1 files changed, 87 insertions, 6 deletions
diff --git a/scripts/summarize_build_stats.py b/scripts/summarize_build_stats.py
index 404a18d3e..a4a965af4 100644
--- a/scripts/summarize_build_stats.py
+++ b/scripts/summarize_build_stats.py
@@ -7,6 +7,7 @@
 from __future__ import print_function
 
 import datetime
+import itertools
 import numpy
 import re
 import sys
@@ -14,6 +15,7 @@ import sys
 from chromite.cbuildbot import constants
 from chromite.lib import cidb
 from chromite.lib import commandline
+from chromite.lib import cros_build_lib
 from chromite.lib import cros_logging as logging
 
 
@@ -36,6 +38,8 @@ class CLStatsEngine(object):
     self.blames = {}
     self.summary = {}
     self.builds_by_build_id = {}
+    self.slave_builds_by_master_id = {}
+    self.slave_builds_by_config = {}
 
   def GatherBuildAnnotations(self):
     """Gather the failure annotations for builds from cidb."""
@@ -158,6 +162,16 @@ class CLStatsEngine(object):
     self.builds_by_build_id.update(
         {b['id'] : b for b in self.builds})
 
+    # Gather slave statuses for each of the master builds. For now this is a
+    # separate query per CQ run, but this could be consolidated to a single
+    # query if necessary (requires adding a cidb.py API method).
+    for bid in self.builds_by_build_id:
+      self.slave_builds_by_master_id[bid] = self.db.GetSlaveStatuses(bid)
+
+    self.slave_builds_by_config = cros_build_lib.GroupByKey(
+        itertools.chain(*self.slave_builds_by_master_id.values()),
+        'build_config')
+
   def _PrintCounts(self, reasons, fmt):
     """Print a sorted list of reasons in descending order of frequency.
 
@@ -199,7 +213,23 @@ class CLStatsEngine(object):
       )
     return false_rejection_rate
 
-  def Summarize(self, build_type):
+  def GetBuildRunTimes(self, builds):
+    """Gets the elapsed run times of the completed builds within |builds|.
+
+    Args:
+      builds: Iterable of build statuses as returned by cidb.
+
+    Returns:
+      A list of the elapsed times (in seconds) of the builds that completed.
+    """
+    times = []
+    for b in builds:
+      if b['finish_time']:
+        td = (b['finish_time'] - b['start_time']).total_seconds()
+        times.append(td)
+    return times
+
+  def Summarize(self, build_type, bad_patch_candidates=False):
     """Process, print, and return a summary of statistics.
 
     As a side effect, save summary to self.summary.

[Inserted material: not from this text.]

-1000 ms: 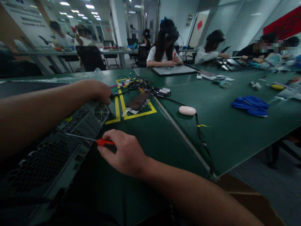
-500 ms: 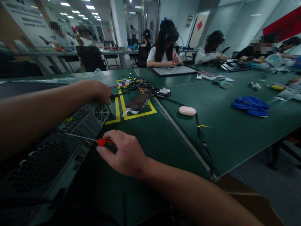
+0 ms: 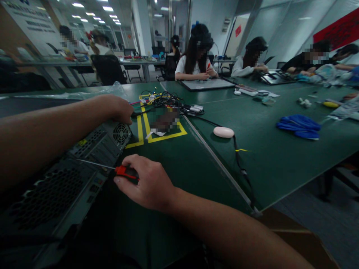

@@ -208,11 +238,11 @@ class CLStatsEngine(object):
       A dictionary summarizing the statistics.
     """
     if build_type == 'cq':
-      return self.SummarizeCQ()
+      return self.SummarizeCQ(bad_patch_candidates=bad_patch_candidates)
     else:
       return self.SummarizePFQ()
 
-  def SummarizeCQ(self):
+  def SummarizeCQ(self, bad_patch_candidates=False):
     """Process, print, and return a summary of cl action statistics.
 
     As a side effect, save summary to self.summary.
@@ -230,6 +260,8 @@ class CLStatsEngine(object):
     else:
       logging.info('No runs included.')
 
+    build_times_sec = sorted(self.GetBuildRunTimes(self.builds))
+
     build_reason_counts = {}
     for reasons in self.reasons.values():
       for reason in reasons:
@@ -237,8 +269,11 @@ class CLStatsEngine(object):
           build_reason_counts[reason] = build_reason_counts.get(reason, 0) + 1
 
     unique_blames = set()
+    build_blame_counts = {}
     for blames in self.blames.itervalues():
       unique_blames.update(blames)
+      for blame in blames:
+        build_blame_counts[blame] = build_blame_counts.get(blame, 0) + 1
     unique_cl_blames = {blame for blame in unique_blames if
                         EXTERNAL_CL_BASE_URL in blame}
 
@@ -290,6 +325,23 @@ class CLStatsEngine(object):
       for x in range(max(rejection_counts) + 1):
         good_patch_rejection_breakdown.append((x, rejection_counts.count(x)))
 
+    # For CQ runs that passed, track which slave was the long pole, i.e. the
+    # last to finish.
+    long_pole_slave_counts = {}
+    for bid, master_build in self.builds_by_build_id.items():
+      if master_build['status'] == constants.BUILDER_STATUS_PASSED:
+        if not self.slave_builds_by_master_id[bid]:
+          continue
+        # TODO(akeshet): The set of slaves also includes non-important slaves
+        # (there is no distinction in cidb between important and non-important).
+        # To protect max(...) from hitting any None values we need the if check
+        # below. Revisit this once we can filter out non-important slaves.
+        _, long_config = max((slave['finish_time'], slave['build_config'])
+                             for slave in self.slave_builds_by_master_id[bid]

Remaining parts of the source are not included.